(Stored dataset items)
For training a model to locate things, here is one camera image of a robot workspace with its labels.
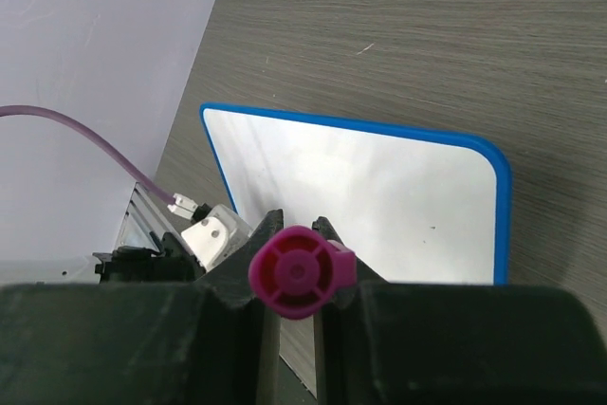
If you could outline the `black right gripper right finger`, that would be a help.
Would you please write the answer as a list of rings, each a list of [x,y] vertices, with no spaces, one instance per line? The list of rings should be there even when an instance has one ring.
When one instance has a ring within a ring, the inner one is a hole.
[[[571,293],[359,281],[315,316],[321,404],[602,404],[606,346]]]

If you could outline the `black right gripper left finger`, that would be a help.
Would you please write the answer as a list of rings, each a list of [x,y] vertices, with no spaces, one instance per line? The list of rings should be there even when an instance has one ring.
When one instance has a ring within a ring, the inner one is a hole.
[[[1,290],[5,404],[273,404],[279,317],[248,268],[282,229],[268,212],[227,260],[189,283]]]

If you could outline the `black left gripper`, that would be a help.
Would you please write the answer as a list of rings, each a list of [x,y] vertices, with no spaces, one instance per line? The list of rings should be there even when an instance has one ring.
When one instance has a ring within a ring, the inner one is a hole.
[[[121,246],[111,253],[94,253],[95,273],[101,283],[188,283],[204,275],[204,267],[184,246],[181,238],[150,232],[154,248]]]

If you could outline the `white magenta marker pen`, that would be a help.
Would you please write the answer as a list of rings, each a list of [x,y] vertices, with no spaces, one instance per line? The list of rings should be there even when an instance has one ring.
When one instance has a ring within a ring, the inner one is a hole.
[[[280,230],[254,254],[248,267],[255,296],[290,320],[314,315],[337,290],[357,280],[355,252],[303,226]]]

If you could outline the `blue framed whiteboard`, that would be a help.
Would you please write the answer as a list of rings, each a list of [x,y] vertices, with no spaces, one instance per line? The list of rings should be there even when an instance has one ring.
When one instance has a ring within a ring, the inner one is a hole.
[[[200,118],[236,213],[279,210],[390,282],[502,285],[511,172],[476,136],[208,103]]]

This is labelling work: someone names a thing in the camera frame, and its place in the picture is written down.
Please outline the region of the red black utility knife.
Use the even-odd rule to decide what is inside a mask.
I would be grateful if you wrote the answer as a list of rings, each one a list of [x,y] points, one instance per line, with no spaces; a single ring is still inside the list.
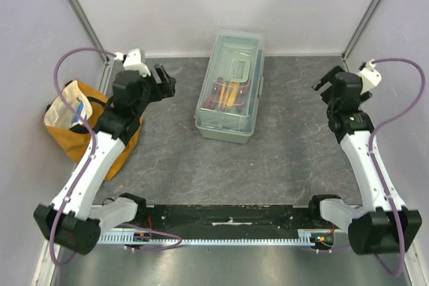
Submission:
[[[219,77],[215,80],[212,90],[204,103],[204,108],[209,110],[214,110],[217,103],[219,102],[221,90],[223,87],[224,80],[222,77]]]

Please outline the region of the yellow black utility knife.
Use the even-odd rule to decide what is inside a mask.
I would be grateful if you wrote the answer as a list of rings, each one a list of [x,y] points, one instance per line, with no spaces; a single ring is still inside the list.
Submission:
[[[222,111],[226,106],[227,96],[229,92],[229,82],[224,82],[221,88],[219,97],[218,109]]]

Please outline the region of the green clear-lid toolbox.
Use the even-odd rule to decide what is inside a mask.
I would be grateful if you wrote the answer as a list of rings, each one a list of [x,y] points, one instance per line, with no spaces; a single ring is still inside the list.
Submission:
[[[194,113],[202,137],[246,144],[254,133],[263,88],[265,38],[218,32]]]

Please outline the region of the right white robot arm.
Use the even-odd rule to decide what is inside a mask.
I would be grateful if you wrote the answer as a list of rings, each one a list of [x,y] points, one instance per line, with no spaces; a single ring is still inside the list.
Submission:
[[[322,228],[329,222],[345,231],[358,255],[406,252],[421,225],[417,210],[410,210],[394,188],[376,144],[375,127],[361,104],[381,81],[374,64],[353,74],[335,66],[315,85],[327,105],[328,127],[345,152],[358,183],[362,206],[354,208],[334,194],[312,197],[308,223]]]

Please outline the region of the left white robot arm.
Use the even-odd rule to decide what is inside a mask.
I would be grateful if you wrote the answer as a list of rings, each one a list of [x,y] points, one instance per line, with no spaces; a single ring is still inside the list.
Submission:
[[[147,222],[146,201],[130,193],[94,209],[93,200],[113,163],[141,126],[147,106],[175,95],[176,79],[161,64],[154,74],[137,70],[118,73],[113,95],[93,127],[94,137],[64,189],[50,205],[40,204],[34,218],[50,244],[86,255],[100,236],[123,223],[138,228]]]

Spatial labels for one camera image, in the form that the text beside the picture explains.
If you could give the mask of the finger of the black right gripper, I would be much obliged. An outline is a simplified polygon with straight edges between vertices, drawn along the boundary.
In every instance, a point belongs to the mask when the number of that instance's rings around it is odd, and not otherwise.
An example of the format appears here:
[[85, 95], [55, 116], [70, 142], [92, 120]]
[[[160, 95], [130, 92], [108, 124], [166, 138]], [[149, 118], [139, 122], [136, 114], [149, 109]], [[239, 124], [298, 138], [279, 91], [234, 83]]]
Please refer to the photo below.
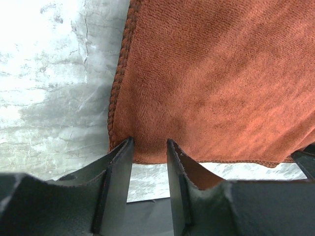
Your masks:
[[305, 174], [307, 179], [315, 179], [315, 145], [311, 144], [304, 150], [299, 150], [291, 155], [292, 159]]

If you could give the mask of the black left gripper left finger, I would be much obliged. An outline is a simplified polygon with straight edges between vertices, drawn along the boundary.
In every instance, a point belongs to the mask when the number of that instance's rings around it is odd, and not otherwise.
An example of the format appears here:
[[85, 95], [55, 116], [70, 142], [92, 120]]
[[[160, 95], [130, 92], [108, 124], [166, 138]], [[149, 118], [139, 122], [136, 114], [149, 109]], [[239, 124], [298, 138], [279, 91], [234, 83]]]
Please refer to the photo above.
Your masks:
[[121, 235], [133, 154], [134, 142], [128, 138], [104, 157], [58, 180], [1, 173], [1, 235]]

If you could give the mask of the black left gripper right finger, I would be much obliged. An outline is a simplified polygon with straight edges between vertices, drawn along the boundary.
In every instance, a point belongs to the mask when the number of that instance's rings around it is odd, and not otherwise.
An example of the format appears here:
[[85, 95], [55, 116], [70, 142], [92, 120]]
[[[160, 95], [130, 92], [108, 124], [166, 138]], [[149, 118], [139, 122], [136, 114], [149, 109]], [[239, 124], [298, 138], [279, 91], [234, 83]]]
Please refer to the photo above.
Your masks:
[[312, 236], [315, 180], [225, 180], [167, 141], [176, 236]]

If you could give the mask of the rust brown towel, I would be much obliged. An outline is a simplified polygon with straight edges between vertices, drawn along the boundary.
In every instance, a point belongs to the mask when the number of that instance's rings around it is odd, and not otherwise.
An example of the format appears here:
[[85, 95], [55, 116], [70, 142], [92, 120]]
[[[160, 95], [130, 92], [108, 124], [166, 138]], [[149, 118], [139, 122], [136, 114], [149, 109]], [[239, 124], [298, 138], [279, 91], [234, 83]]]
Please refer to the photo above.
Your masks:
[[198, 162], [291, 162], [315, 142], [314, 1], [132, 0], [108, 135], [138, 164], [168, 139]]

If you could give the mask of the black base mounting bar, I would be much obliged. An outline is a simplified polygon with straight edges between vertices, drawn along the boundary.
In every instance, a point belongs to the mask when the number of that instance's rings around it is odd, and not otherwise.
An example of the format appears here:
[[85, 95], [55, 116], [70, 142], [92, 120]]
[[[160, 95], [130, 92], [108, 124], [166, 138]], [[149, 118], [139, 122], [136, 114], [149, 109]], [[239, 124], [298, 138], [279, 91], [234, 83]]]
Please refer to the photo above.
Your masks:
[[126, 205], [123, 236], [173, 236], [170, 198]]

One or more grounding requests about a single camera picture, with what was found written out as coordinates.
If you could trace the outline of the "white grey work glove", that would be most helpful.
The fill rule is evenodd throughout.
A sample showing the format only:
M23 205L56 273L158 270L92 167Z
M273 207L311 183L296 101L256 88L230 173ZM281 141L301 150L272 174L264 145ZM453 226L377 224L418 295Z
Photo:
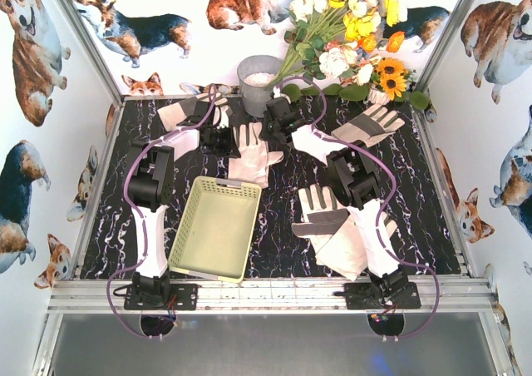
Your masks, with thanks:
M240 158L229 159L228 178L268 187L269 167L283 159L282 151L269 151L268 143L260 138L261 122L242 124L233 128L238 139Z

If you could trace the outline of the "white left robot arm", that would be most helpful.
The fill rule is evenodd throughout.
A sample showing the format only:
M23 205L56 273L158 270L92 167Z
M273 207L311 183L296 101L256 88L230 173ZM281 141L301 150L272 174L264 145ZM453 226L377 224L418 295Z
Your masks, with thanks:
M131 146L123 196L135 220L138 260L133 285L140 291L160 295L166 291L164 221L173 195L174 163L198 148L219 157L239 157L228 126L178 126L151 142L134 141Z

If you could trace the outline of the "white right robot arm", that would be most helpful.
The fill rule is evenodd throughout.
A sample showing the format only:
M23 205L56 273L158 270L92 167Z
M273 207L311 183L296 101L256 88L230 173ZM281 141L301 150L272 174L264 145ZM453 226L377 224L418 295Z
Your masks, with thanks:
M290 144L327 167L329 186L299 190L305 221L293 224L293 233L311 240L318 264L349 280L368 270L372 295L381 301L403 289L408 279L391 246L396 225L382 211L377 174L382 163L370 158L368 148L403 123L394 111L373 104L328 135L283 96L267 103L263 123L269 140Z

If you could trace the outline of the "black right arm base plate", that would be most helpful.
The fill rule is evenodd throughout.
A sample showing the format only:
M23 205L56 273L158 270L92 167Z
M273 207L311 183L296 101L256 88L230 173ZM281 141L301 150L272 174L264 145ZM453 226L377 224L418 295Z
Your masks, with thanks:
M346 283L343 290L332 293L346 301L348 309L419 309L420 295L416 284L408 282L391 293L382 295L371 283Z

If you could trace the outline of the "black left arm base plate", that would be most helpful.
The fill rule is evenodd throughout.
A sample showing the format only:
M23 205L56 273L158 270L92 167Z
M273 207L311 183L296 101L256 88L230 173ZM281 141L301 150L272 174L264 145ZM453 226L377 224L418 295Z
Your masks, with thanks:
M125 310L195 310L198 299L197 284L169 284L162 289L128 285Z

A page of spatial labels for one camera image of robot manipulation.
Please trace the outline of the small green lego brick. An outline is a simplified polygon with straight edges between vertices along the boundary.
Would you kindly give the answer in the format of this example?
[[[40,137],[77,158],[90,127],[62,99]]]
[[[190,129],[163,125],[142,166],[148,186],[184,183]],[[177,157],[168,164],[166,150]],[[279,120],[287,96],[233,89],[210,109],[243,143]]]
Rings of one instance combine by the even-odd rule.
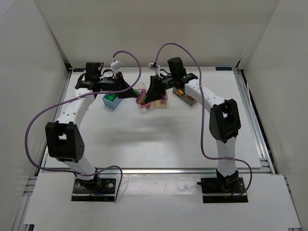
[[[107,100],[113,102],[116,99],[116,95],[115,94],[109,94],[107,97]]]

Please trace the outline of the blue plastic container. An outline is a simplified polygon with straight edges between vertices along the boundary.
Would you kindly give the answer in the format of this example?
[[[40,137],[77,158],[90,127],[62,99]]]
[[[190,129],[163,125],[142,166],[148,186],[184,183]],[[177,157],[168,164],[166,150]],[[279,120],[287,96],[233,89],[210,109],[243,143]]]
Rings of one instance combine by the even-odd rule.
[[[105,106],[115,110],[119,104],[121,103],[122,99],[118,98],[115,94],[105,94],[102,97],[102,100],[105,104]]]

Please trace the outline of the smoky grey container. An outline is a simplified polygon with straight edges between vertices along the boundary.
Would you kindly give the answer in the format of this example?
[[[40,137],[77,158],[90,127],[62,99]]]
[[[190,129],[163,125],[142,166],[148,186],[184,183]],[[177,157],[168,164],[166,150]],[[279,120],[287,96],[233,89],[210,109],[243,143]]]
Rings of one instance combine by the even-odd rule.
[[[185,93],[185,91],[184,91],[184,89],[180,89],[180,90],[182,90],[183,92],[184,92],[184,94],[183,95],[180,95],[179,94],[179,92],[178,92],[178,90],[179,89],[177,89],[177,88],[173,88],[173,94],[175,94],[178,98],[180,98],[182,101],[184,101],[186,104],[188,104],[190,107],[192,107],[193,105],[195,105],[196,103],[197,103],[197,101],[193,98],[193,97],[191,97],[191,96],[189,96],[189,95],[187,95],[186,93]]]

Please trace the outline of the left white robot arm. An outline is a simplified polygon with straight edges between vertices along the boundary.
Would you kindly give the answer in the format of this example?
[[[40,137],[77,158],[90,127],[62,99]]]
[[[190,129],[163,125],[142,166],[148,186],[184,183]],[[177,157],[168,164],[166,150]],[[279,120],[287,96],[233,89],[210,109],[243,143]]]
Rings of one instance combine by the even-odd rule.
[[[79,126],[98,92],[113,93],[120,99],[138,96],[119,72],[122,65],[121,61],[114,60],[110,69],[113,75],[103,77],[102,64],[88,62],[86,72],[77,80],[73,95],[75,101],[68,104],[64,114],[55,122],[49,122],[45,126],[49,156],[69,166],[81,186],[92,191],[99,188],[100,180],[95,174],[97,169],[84,155],[85,144]]]

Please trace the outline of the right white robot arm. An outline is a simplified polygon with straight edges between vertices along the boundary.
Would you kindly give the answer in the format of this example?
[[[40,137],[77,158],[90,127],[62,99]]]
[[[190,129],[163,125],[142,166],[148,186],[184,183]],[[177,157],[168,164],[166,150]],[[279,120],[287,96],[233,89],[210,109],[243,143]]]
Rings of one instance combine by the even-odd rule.
[[[217,142],[218,167],[217,178],[227,187],[237,181],[239,173],[235,164],[235,141],[241,128],[237,102],[234,99],[225,100],[210,89],[200,85],[199,78],[193,73],[187,73],[179,57],[168,60],[169,74],[160,74],[160,66],[150,63],[148,68],[155,71],[150,77],[150,86],[143,98],[143,103],[162,99],[166,90],[183,89],[209,113],[209,131]]]

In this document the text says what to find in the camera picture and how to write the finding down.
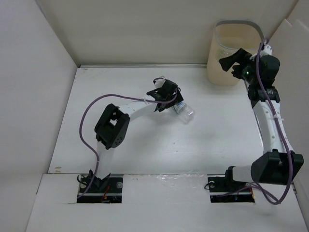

* [TASK STATEMENT] Show, from the records above, every line that includes "image".

* [SOLUTION FOR THIS PROBLEM]
For training a model to locate things, here is one camera image of a robot workspace with its labels.
Spatial labels for one camera image, in the form that the text beside the picture explains.
A page of spatial labels for one camera image of robot manipulation.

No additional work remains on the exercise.